Services
Social
Engineering
Social Engineering attacks simulate various phishing and vishing attacks to test the human element of the security.
Testing the human element of security, Social Engineering services simulate various phishing and vishing attacks. This provides a thorough understanding of employees' awareness levels and the effectiveness of detection and countermeasures to social engineering attacks, allowing us to devise a customized report and training plan that elevates the security awareness of the entire company.
Key focus areas include:
Phishing
The Phishing Test examines the employees' resilience to email-based attacks, where they are enticed to click on a URL or open a "malicious" attachment. Following initial Open-Source Intelligence (OSINT) investigations to tailor the attack, our auditors simulate a typical email interaction with the inclusion of seemingly harmless URL links or attachments. Depending on the pre-agreed scenario, these emails may lead to a custom-made website or contain an attachment disguised as an executable file to relay workstation data. Our team customizes each test scenario with dedicated internet domains, necessary infrastructure, and software. The resulting report outlines the assumptions, implemented scenarios, and comprehensive statistics reflecting the scope of the campaign.
Spear phishing
The Spear Phishing Test is a refined form of phishing, focused on targeted social engineering exploits that aim to identify gaps in your company's security policy. Unlike traditional phishing tests, spear phishing attacks are tailored to specific individuals or a small group, making them more credible and therefore more challenging. These tests help verify employees' behaviour against realistic threats and improve their threat recognition abilities. The test report provides a detailed account of the assumptions, implemented scenarios, and pertinent statistics relevant to the campaign.
Vishing
Vishing, or voice phishing, involves phone-based social engineering attacks designed to trick employees into divulging confidential information or performing actions that could compromise security. During the test, our auditors impersonate specific roles to gain the trust of the target and persuade them to take certain actions, such as executing a command or sharing sensitive data. The final report details the assumptions, scenarios implemented, and the results, giving you insights into the areas requiring attention and improvement.
On-site test
The purpose of on-site testing is to defeat physical security measures such as the building's reception desk or security using social engineering techniques. First, a reconnaissance of the location where the test is to take place is performed, then an attempt is made to enter the established location and perform certain actions. The entire social engineering attack is documented with photos taken during the attack. Prior to the start of the work, a detailed plan will be established in case the auditors are detected during an attempt to physically push through the security (e.g., unauthorized passage through the security gate).
FAQ
Q:
What is social engineering?
Social engineering refers to the psychological manipulation of individuals into performing actions or divulging confidential information. It is a type of human-based threat often used to trick users into making security mistakes or giving away sensitive information.
Q:
How can social engineering assessments help improve our company's security?
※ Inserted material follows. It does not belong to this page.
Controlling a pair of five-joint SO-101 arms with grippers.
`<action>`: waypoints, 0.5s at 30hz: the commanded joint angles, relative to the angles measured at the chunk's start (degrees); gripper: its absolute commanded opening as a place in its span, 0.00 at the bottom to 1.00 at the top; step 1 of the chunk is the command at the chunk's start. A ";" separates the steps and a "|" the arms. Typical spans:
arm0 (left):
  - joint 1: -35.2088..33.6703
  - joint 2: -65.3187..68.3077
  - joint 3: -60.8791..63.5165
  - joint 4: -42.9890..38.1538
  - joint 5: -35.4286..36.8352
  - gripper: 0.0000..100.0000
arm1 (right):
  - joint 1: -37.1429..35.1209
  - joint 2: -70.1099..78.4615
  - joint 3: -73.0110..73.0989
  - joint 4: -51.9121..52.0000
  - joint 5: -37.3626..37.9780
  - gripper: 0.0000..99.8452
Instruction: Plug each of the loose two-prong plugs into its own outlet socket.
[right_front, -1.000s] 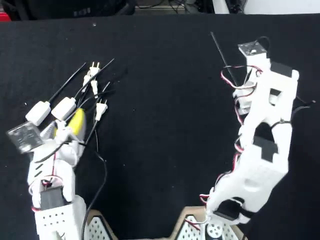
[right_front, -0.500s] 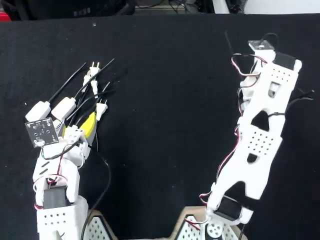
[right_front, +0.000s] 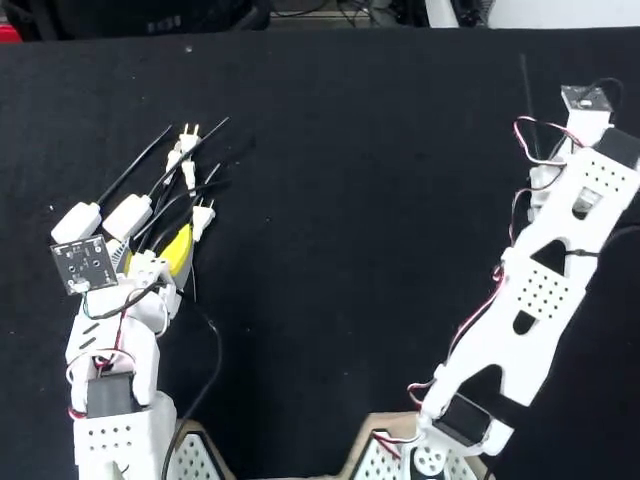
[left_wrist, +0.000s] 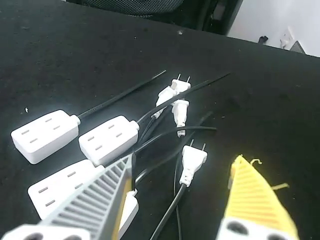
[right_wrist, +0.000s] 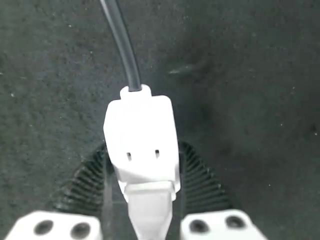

Social engineering assessments can help identify areas of vulnerability within your organization's human element, raising awareness of the types of tactics used by attackers and providing valuable insights into how to improve your staff's security awareness.
Q:
What is the pricing for a social engineering assessment?
The cost for a social engineering assessment depends on the complexity of the scenario and the number of individuals involved. Please contact our sales team for a detailed quote.
Q:
What types of social engineering attacks can your assessment simulate?
Our social engineering assessments can simulate a variety of attack scenarios, including phishing emails, vishing (voice phishing), smishing (SMS phishing), pretexting, and baiting. The goal is to replicate the tactics used by real-world attackers as closely as possible.
Q:
How can we use the results of a social engineering assessment?
The results from a social engineering assessment can be used to educate your employees about the tactics used by attackers, reinforce security policies, and implement more effective security awareness training. The aim is to enhance your organization's human firewall and reduce the risk of future social engineering attacks.